Task requirements ▸
Search the entries for the word "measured". Copy each line in which it is found.

Given entries ▸
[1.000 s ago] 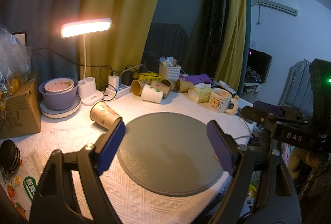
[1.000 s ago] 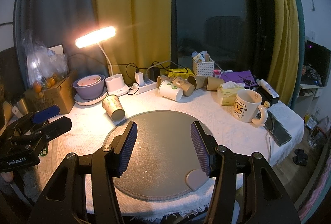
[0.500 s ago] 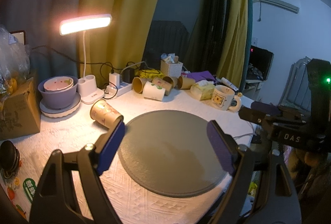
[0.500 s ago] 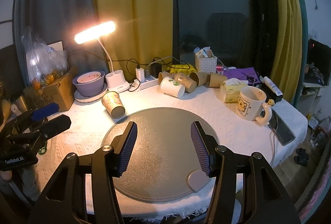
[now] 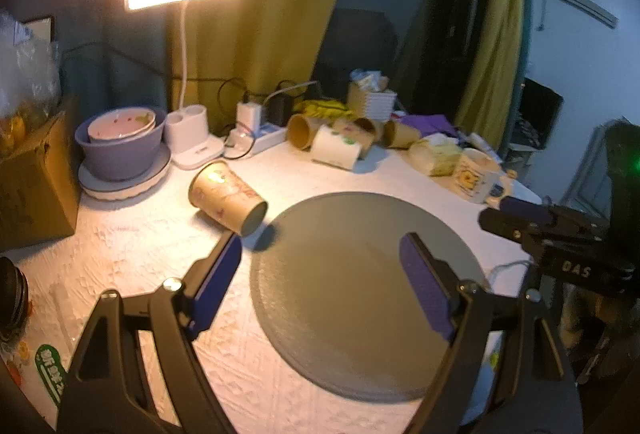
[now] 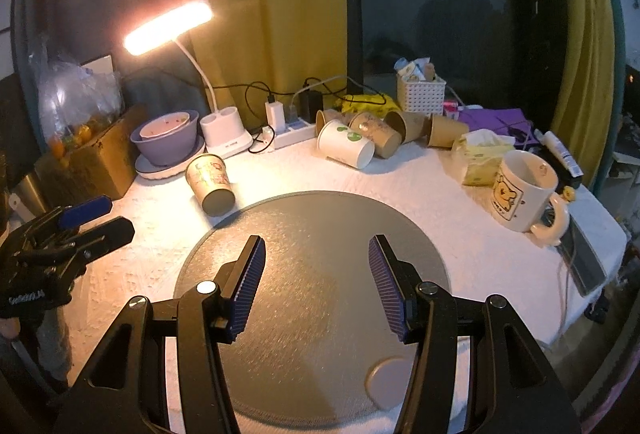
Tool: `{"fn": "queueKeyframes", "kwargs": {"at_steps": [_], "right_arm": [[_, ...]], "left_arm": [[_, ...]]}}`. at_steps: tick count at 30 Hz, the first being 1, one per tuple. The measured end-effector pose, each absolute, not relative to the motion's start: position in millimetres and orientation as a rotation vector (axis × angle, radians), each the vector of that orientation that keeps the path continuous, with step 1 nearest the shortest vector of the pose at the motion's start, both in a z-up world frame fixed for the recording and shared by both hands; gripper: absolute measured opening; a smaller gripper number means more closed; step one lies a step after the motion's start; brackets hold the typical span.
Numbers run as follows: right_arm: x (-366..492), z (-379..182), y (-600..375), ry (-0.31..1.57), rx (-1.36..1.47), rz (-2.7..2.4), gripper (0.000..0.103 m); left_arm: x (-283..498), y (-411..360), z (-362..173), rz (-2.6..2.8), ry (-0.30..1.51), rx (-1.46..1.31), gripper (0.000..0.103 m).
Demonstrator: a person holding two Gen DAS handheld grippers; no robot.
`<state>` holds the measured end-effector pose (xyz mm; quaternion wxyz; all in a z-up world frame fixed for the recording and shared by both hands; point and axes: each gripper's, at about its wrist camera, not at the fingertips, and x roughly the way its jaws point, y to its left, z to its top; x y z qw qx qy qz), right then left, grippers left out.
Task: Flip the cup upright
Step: 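Move the left gripper to the tipped tan paper cup and close on it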
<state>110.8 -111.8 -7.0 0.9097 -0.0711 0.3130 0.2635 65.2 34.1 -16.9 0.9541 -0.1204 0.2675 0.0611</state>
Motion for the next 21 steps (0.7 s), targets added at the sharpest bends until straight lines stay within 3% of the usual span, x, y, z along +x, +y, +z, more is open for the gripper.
{"fn": "queueKeyframes", "kwargs": {"at_steps": [21], "right_arm": [[228,-24,-81,0.735,-0.176,0.631,0.057]], "left_arm": [[167,104,-72,0.28,0.72,-0.444,0.082]]}}
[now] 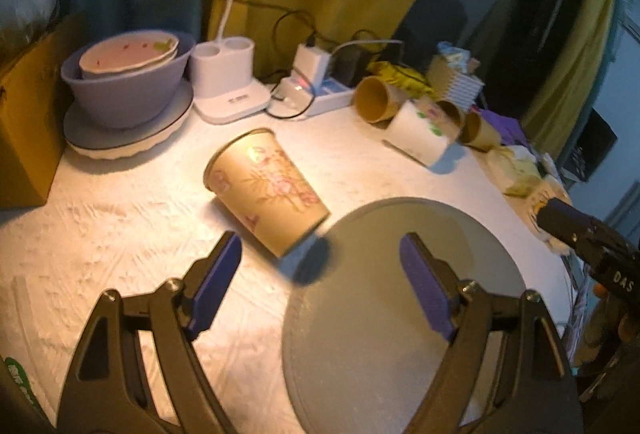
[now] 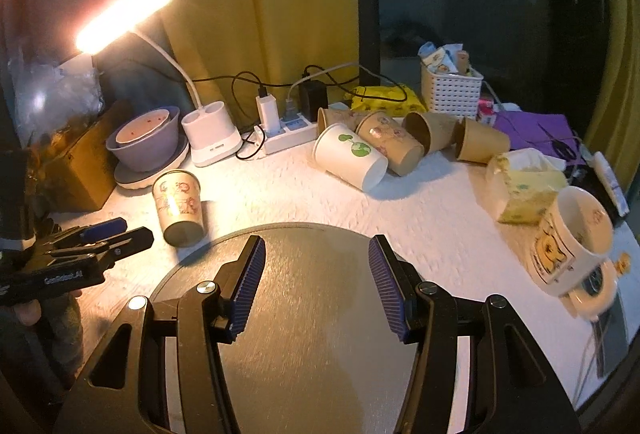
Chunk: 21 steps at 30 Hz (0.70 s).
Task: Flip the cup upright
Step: 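Move the left gripper to the tipped tan paper cup and close on it, then lift the tan cup with the left gripper while the right gripper approaches its rim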
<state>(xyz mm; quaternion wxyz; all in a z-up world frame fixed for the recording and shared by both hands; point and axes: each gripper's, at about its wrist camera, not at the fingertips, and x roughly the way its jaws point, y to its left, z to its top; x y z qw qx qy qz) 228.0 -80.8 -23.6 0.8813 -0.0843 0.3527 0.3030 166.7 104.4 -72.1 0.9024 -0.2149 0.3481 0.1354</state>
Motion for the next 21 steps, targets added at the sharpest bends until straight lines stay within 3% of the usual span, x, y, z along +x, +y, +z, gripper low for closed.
{"fn": "queueKeyframes", "kwargs": {"at_steps": [18,21], "right_arm": [[292,-65,-50,0.826,-0.157,0.709,0.057],[295,-69,-52,0.837,-0.151,0.715,0.057]], "left_arm": [[237,150,-123,0.326,0.857,-0.607,0.082],[243,148,-124,0.322,0.856,-0.593,0.072]]}}
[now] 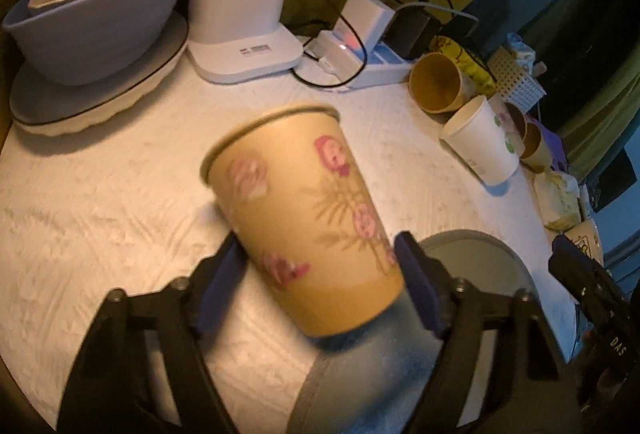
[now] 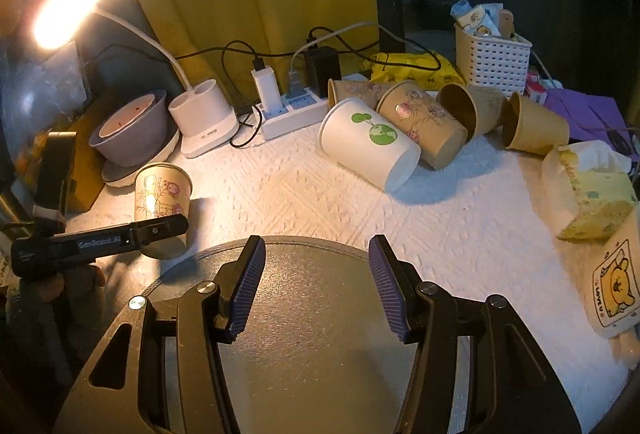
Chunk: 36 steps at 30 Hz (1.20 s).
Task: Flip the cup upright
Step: 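Lift the tan cup with the left gripper while the right gripper approaches its rim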
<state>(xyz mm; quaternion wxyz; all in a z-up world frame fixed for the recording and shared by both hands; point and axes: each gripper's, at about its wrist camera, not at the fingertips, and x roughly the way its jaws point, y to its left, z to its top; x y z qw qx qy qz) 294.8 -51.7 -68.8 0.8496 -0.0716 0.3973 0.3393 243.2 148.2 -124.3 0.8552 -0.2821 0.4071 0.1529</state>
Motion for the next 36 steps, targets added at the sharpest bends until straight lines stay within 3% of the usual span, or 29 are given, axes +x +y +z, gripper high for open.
{"fn": "queueKeyframes", "kwargs": {"at_steps": [1,22,23,25,36], "right_arm": [[295,-70,-52,0.84,-0.149,0.715,0.057],[244,-25,-83,0.776,-0.104,0.666,0.057],[240,-22,-85,0.774,-0.099,0.668,0.058],[230,-17,-89,0.771,-0.081,0.674,0.069],[176,2,-102,0.783,0.009,0.766,0.07]], "left_arm": [[245,147,-124,0.317,0.855,-0.589,0.067],[193,40,-67,0.048,0.663,-0.2,0.066],[187,34,-65,0.034,0.655,-0.183,0.066],[178,24,-64,0.006,0.644,-0.162,0.066],[125,-33,-54,-0.117,0.551,-0.01,0.066]]}}
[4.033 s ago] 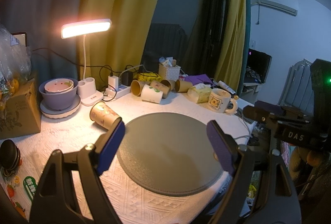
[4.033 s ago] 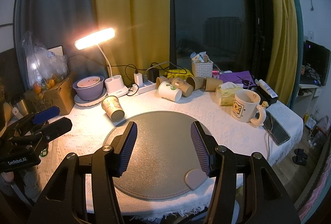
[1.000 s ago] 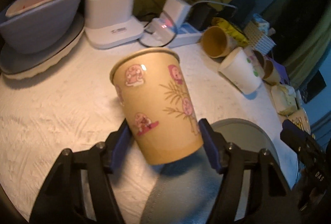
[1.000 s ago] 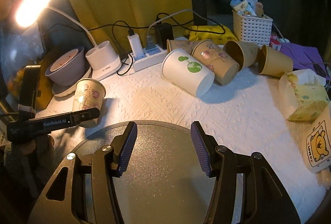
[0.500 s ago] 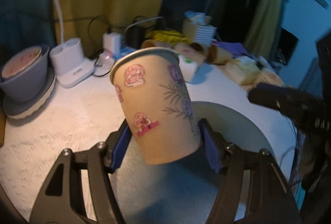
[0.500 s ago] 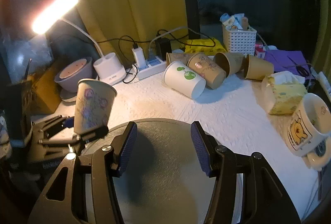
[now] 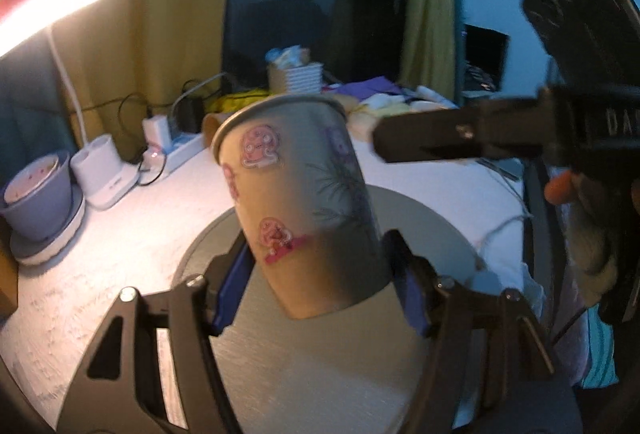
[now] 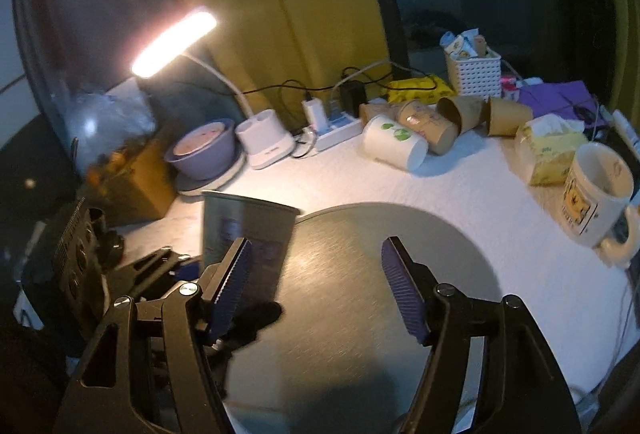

Solution below ▸
Tool: `{"fn": "queueKeyframes", "kwargs": {"at_steps": [_], "right_arm": [[_, ...]], "left_arm": [[_, ...]]}}`. at_steps: tick count at 30 Hz, the first being 1, one per tuple. The measured end-effector pose, each absolute, not relative to the motion's start: position in millimetres and orientation as a rotation vector (axis × angle, radians), each the vector of that orientation that keeps the path continuous, with step 1 nearest the shortest vector of the pose at the motion's start, both in a z-up world frame fixed for the recording and shared by both hands; gripper: absolute measured opening; a smaller gripper number means more closed; step one lies a step after the motion's start; brackets hold the typical span.
`<state>` holds the measured end-effector pose (xyz mm; quaternion wxyz; all in a z-up world frame fixed for the recording and shared by both hands; point and axes: each gripper's, at about its wrist camera, not at the fingertips, and x roughly the way its jaws point, y to its left, z to its top; x y z qw qx qy qz), right then left, grippers left out.

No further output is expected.